Re: bad technique vs. resistance
Kotegaeshi - determine a lateral projection (the aikido technique most good on camera, and yet the most dangerous one - people seems to worry about tendons, yet if you fall on your neck, that's much more worrisome).
Cut on the wrist, push down towards your hip, plummeting, push outward with the other hand on the hand you've cut down.
With a rigid wrist (which is mostly the case) don't get intimidated, just do it. Easier to be said than done :-)
shihonage: that technique where they invariably fail to explain to you that it will never work if you don't make sure, first, that your uke's palm is turned upward. If you manage, it allows a great control, for once on the side of uke you won't even need to push down his hand - walking would suffice to make him fall.
I have no idea whi even Ueshiba does it, often, pausing before rotating on himself - it should be one flux.
Both techniques imply that a striker repeatedly punching you does not succeed, at one given moment to prevent you from going lateral. Going lateral under incoming blows and with an uke highly dynamic on feet is probably the WHOLE challe nge to make aikido usable in a real fight.

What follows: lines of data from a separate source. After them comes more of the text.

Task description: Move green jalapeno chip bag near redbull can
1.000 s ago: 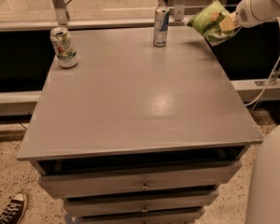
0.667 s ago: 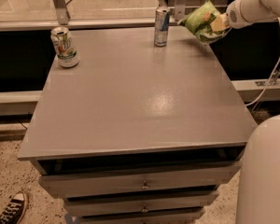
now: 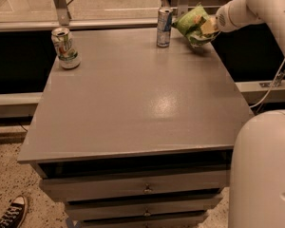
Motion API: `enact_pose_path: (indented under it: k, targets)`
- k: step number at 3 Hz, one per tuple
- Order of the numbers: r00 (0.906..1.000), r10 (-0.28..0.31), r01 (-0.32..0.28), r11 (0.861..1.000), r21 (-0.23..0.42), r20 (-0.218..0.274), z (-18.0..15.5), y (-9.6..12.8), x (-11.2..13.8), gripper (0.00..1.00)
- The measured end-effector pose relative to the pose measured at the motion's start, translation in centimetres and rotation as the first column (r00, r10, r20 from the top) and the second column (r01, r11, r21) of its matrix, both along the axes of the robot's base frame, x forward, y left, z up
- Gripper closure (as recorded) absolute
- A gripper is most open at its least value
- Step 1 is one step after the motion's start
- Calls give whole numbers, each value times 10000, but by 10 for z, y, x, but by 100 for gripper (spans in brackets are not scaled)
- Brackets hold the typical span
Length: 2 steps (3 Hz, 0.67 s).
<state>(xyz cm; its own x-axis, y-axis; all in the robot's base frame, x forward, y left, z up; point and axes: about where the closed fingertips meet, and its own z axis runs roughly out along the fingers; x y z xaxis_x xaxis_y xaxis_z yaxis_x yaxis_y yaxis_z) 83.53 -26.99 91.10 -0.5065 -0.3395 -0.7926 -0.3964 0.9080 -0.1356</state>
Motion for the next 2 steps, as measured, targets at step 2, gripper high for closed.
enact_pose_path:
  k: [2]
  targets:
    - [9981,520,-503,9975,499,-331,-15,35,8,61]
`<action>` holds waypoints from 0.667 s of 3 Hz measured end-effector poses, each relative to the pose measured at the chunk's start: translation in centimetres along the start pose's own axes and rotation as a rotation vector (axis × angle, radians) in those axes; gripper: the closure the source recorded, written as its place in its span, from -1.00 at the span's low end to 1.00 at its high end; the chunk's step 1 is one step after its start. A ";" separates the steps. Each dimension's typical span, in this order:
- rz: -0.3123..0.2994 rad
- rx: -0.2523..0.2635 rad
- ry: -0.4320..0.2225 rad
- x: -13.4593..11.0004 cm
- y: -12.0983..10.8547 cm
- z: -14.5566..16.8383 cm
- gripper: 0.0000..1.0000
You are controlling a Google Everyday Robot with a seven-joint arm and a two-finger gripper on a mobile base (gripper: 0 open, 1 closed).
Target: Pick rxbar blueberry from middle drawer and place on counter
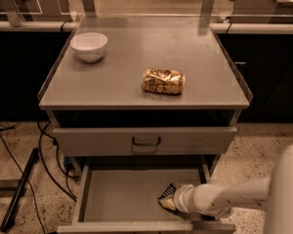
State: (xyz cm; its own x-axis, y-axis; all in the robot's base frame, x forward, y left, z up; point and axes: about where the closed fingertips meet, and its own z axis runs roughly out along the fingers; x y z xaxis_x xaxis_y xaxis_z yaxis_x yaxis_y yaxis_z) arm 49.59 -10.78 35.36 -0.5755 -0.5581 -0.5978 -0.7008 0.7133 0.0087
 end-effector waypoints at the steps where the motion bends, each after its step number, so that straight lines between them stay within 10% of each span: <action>1: -0.139 -0.053 -0.107 -3.0 -0.6 -1.0 1.00; 2: -0.262 -0.043 -0.238 -6.3 -4.2 -3.1 1.00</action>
Offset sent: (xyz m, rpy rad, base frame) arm -0.0408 -0.0410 0.0834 0.2182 0.0696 0.7691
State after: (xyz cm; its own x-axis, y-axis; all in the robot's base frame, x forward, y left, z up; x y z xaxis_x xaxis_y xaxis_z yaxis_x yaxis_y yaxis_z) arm 54.80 -11.57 41.57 -0.2629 -0.6020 -0.7540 -0.8319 0.5373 -0.1389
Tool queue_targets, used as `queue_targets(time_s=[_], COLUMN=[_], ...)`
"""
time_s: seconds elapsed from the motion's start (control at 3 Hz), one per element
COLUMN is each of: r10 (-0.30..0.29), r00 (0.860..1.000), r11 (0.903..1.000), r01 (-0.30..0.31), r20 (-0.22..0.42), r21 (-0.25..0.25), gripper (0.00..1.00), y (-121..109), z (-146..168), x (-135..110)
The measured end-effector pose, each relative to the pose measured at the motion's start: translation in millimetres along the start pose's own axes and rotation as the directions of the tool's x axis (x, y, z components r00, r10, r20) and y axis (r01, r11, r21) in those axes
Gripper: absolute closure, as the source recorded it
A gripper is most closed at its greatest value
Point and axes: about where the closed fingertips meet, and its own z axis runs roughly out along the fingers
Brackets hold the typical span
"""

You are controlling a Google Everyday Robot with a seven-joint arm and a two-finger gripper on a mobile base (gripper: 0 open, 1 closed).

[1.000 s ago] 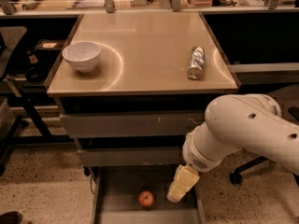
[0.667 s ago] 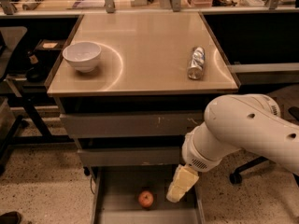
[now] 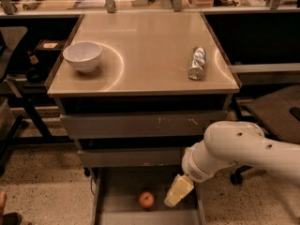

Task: Pick apple from bottom drawer and place on counter

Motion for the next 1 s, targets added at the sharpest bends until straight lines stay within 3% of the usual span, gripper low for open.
queue_targets(time_s=[0.33,0.67,1.0], r10=[0.04,0.04,0.045], r00=[0.999,0.999,0.999], r11=[0.9986,0.9986,0.9978], r01=[-0.039,-0.039,-0.045], r20=[0.024,0.024,0.012], r21=[-0.036,-0.036,-0.048], gripper=[0.0,0.0,0.0], y=[-11,-11,-10], z=[47,47,67], x=[17,17,24])
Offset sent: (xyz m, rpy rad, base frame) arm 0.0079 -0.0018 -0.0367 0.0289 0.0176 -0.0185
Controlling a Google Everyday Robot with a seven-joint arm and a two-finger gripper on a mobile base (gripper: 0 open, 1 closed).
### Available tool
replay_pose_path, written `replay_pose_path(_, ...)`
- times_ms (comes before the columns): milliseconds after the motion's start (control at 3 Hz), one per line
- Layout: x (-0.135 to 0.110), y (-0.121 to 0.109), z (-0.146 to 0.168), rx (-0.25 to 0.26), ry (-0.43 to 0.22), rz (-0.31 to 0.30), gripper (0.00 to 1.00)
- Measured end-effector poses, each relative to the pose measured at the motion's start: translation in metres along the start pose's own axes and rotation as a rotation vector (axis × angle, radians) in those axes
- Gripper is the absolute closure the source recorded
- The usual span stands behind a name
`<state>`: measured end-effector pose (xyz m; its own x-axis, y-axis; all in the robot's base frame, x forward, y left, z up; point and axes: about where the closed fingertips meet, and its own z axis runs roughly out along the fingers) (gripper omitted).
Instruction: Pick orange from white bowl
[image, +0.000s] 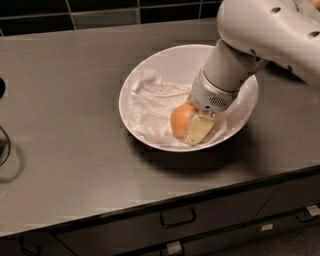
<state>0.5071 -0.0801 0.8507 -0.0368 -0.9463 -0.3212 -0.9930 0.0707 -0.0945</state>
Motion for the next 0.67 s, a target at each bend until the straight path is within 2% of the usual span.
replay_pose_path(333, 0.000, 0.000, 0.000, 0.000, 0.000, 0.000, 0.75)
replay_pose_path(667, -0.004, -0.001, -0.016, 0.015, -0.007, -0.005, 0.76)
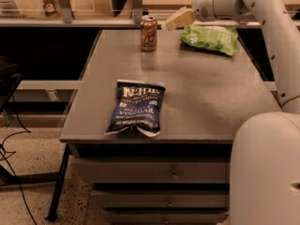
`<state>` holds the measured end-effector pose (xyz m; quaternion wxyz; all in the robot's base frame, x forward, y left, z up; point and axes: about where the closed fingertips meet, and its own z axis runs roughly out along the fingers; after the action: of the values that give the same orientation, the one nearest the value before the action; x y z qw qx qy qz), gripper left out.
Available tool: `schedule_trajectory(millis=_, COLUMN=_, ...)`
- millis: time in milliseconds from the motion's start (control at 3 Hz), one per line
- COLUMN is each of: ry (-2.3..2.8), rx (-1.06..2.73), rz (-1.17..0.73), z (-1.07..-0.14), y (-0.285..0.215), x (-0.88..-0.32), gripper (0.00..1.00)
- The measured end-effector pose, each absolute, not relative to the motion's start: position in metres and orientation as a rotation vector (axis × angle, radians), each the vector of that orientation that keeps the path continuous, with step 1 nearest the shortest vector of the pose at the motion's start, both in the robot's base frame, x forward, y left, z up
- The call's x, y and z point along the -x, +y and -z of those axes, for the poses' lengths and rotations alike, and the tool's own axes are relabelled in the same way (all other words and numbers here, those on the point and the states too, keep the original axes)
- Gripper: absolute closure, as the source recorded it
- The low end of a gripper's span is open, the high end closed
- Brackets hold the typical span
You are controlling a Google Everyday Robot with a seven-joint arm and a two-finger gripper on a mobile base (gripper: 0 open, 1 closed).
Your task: Pick orange can
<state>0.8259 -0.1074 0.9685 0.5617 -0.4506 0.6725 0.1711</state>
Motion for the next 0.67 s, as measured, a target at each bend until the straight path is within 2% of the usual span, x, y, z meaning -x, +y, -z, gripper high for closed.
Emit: schedule_trajectory(millis=667, ry=1.630, rx=1.058, rz=-0.475, z=-0.931, y=-0.083, x=-0.845, gripper=0.00)
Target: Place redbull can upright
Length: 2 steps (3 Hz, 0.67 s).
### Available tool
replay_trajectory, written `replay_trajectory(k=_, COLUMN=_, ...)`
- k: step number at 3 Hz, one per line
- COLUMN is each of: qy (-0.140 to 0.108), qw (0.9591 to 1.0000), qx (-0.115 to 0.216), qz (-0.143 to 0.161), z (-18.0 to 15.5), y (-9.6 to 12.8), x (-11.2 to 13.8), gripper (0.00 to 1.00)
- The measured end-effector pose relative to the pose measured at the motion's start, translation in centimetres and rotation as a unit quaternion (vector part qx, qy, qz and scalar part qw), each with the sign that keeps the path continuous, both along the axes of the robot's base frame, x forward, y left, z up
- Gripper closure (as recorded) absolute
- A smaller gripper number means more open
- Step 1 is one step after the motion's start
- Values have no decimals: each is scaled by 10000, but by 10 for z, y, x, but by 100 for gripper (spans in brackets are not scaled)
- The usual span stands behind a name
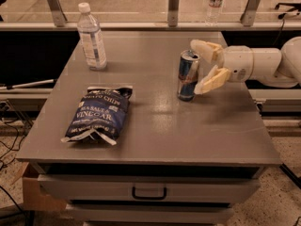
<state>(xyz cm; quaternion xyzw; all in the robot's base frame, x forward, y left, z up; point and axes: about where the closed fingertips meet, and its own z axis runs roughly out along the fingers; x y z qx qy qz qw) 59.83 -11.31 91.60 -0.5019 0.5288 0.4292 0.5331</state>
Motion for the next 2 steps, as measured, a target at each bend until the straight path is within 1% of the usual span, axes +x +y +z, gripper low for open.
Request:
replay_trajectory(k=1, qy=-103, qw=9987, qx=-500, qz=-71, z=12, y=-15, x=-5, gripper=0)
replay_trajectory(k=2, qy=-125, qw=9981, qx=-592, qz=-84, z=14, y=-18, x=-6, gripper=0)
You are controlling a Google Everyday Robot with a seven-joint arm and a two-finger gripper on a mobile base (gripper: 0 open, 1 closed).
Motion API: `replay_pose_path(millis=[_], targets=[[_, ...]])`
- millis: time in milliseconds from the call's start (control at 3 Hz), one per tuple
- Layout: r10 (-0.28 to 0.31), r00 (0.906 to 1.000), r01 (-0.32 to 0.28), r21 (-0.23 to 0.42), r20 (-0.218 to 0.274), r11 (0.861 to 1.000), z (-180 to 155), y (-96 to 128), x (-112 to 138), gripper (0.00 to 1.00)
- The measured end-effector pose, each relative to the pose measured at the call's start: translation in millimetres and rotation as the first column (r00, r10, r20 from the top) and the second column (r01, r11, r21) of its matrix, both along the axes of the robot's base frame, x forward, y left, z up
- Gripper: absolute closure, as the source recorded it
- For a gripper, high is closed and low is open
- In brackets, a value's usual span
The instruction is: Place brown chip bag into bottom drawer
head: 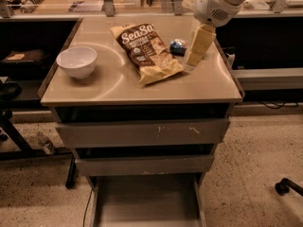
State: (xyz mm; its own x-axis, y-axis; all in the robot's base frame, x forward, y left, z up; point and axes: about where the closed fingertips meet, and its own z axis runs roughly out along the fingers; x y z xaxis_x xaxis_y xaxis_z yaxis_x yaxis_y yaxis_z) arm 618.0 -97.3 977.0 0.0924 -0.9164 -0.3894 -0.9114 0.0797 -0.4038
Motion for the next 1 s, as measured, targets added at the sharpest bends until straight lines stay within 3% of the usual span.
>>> replay_pose_path(millis=[333,667,1000], targets=[[0.000,1.0000,0.000,0.000,0.000,1.000,0,0,0,0.00],[0.008,0.9995,-0.011,0.097,0.029,0.995,-2,15,18,0.00],[-0.051,0.9987,0.044,0.344,0.010,0.938,-11,32,56,0.00]])
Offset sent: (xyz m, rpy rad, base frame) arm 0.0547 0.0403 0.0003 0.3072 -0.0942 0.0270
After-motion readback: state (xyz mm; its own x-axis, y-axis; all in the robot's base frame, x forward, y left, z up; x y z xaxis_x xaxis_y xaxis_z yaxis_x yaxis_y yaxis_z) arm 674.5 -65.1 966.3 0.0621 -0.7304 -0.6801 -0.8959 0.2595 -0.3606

If we consider that in all dojos we still see attacks made as a shokomenuchi, we can't help but think that we are reproducing a false paradigm - the paradigm of a samurai whose sword has been taken away from him, utterly unacquainted with the extremely violent settings that a, say, "bar fight" in the WESTERN world may imply.
That's the whole issue: managing to go lateral against an opponent repeatedly punching you and fast on feet, determined to keep facing you.
We never train for this scenario. What we see on videos with tsuki+aikido is invariably performed on kes that do not display the full range of motility, brute force and determination that a real and a bit competent striker may produce.